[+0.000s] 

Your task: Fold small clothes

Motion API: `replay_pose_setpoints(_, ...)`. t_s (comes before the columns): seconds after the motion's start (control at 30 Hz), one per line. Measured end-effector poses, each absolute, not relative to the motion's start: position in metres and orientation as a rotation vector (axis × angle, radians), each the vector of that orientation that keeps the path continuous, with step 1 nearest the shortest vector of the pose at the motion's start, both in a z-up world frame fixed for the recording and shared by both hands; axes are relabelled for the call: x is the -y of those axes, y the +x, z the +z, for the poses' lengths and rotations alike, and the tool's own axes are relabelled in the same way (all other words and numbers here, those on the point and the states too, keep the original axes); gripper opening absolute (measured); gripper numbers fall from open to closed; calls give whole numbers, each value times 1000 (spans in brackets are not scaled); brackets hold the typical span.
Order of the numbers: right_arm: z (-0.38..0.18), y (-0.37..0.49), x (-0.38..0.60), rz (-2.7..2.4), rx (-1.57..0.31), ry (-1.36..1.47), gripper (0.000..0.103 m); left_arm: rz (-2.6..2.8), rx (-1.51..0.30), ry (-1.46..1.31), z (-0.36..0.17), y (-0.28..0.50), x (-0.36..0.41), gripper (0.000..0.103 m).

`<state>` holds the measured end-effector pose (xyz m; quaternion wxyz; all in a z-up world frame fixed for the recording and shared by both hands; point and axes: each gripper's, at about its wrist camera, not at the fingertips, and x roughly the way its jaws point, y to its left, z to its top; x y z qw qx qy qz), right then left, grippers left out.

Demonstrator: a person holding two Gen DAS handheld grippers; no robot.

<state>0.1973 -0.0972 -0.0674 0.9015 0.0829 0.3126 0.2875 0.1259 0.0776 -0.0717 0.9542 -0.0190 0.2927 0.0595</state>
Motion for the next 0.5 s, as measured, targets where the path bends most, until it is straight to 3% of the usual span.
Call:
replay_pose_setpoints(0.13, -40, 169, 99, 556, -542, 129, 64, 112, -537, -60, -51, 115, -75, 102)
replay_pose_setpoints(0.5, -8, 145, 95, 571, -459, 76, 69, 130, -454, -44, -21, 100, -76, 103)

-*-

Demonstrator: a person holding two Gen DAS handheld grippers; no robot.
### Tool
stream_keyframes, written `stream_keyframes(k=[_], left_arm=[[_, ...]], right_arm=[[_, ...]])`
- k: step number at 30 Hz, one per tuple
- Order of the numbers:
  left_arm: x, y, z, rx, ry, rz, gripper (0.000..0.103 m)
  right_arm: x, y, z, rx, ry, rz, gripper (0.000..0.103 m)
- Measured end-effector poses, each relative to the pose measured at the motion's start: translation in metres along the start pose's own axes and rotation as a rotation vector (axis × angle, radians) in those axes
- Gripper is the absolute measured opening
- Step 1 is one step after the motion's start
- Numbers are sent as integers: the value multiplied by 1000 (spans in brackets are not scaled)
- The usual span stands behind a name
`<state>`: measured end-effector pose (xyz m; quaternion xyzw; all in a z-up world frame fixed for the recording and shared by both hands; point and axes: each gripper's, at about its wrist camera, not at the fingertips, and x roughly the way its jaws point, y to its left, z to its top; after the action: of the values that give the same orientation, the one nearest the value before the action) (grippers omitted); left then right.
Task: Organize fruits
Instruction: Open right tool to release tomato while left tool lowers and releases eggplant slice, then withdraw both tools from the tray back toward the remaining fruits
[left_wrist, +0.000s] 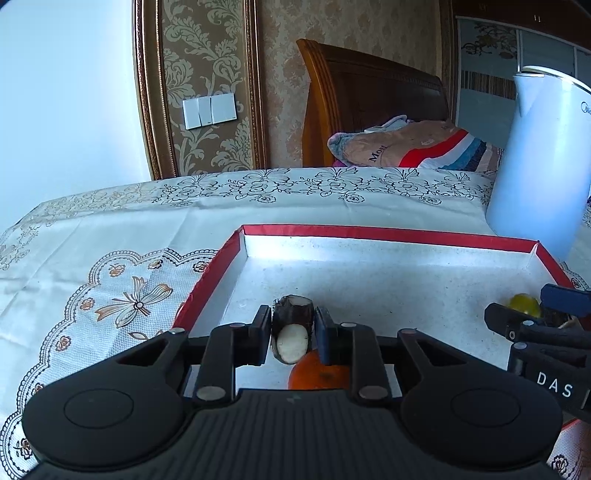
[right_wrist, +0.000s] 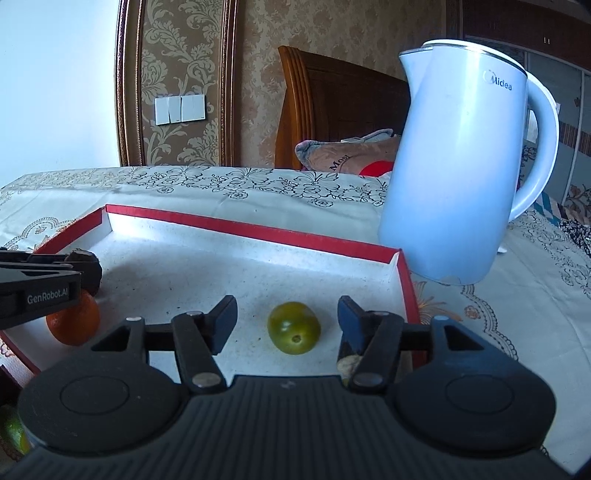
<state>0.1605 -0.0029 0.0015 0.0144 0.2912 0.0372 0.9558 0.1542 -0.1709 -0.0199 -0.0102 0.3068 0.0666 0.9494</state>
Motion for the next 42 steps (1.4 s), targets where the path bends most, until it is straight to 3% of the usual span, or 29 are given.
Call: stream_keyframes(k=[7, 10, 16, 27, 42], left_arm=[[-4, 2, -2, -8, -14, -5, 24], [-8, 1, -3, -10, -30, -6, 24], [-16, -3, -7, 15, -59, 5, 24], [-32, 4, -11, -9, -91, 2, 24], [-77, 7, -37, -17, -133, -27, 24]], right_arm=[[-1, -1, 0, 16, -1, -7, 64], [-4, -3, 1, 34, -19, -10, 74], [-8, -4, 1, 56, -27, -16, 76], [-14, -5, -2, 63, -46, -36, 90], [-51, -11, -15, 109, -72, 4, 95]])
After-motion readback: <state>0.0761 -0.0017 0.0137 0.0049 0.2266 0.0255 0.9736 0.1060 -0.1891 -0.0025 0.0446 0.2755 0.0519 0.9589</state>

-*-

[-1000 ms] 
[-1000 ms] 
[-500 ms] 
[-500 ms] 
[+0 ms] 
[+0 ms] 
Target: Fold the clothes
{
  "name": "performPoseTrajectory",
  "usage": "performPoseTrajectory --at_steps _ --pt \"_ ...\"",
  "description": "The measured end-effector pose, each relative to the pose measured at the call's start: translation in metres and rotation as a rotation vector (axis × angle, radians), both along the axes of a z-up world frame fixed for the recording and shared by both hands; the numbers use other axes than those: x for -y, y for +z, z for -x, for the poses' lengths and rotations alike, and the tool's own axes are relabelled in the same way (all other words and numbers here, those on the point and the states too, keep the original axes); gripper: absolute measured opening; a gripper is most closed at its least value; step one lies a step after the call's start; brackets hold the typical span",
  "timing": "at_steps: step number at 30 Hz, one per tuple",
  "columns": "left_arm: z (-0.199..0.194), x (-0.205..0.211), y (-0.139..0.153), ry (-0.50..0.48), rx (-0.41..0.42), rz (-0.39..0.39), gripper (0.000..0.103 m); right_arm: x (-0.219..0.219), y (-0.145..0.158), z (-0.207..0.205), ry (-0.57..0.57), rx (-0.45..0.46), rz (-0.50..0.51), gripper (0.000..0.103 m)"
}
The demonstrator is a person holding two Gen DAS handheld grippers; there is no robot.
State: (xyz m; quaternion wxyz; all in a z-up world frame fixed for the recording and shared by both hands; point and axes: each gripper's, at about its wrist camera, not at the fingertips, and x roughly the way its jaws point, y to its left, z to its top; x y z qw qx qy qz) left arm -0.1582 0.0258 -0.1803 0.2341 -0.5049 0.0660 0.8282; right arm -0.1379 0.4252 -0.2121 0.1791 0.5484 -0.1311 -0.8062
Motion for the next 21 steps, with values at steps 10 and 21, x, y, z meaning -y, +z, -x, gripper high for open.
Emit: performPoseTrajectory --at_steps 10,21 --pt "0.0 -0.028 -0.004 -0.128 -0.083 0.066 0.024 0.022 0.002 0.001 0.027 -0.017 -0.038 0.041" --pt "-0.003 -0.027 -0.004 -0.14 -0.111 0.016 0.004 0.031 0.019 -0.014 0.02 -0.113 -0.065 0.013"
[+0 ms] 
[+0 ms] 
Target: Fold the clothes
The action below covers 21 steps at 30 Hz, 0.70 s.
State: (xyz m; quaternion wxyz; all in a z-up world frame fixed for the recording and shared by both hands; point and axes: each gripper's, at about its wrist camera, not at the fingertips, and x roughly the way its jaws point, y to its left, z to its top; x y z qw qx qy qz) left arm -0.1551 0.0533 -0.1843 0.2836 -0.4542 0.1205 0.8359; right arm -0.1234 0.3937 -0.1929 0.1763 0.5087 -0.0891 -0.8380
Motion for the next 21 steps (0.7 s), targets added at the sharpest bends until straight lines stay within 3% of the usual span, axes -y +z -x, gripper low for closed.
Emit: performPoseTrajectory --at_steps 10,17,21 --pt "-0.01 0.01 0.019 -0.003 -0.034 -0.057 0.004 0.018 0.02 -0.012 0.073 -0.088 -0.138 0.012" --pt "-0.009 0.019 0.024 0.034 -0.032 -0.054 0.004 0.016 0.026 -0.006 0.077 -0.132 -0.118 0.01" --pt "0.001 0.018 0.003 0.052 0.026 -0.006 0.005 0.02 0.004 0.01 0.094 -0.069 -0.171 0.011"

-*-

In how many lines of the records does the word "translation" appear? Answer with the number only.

2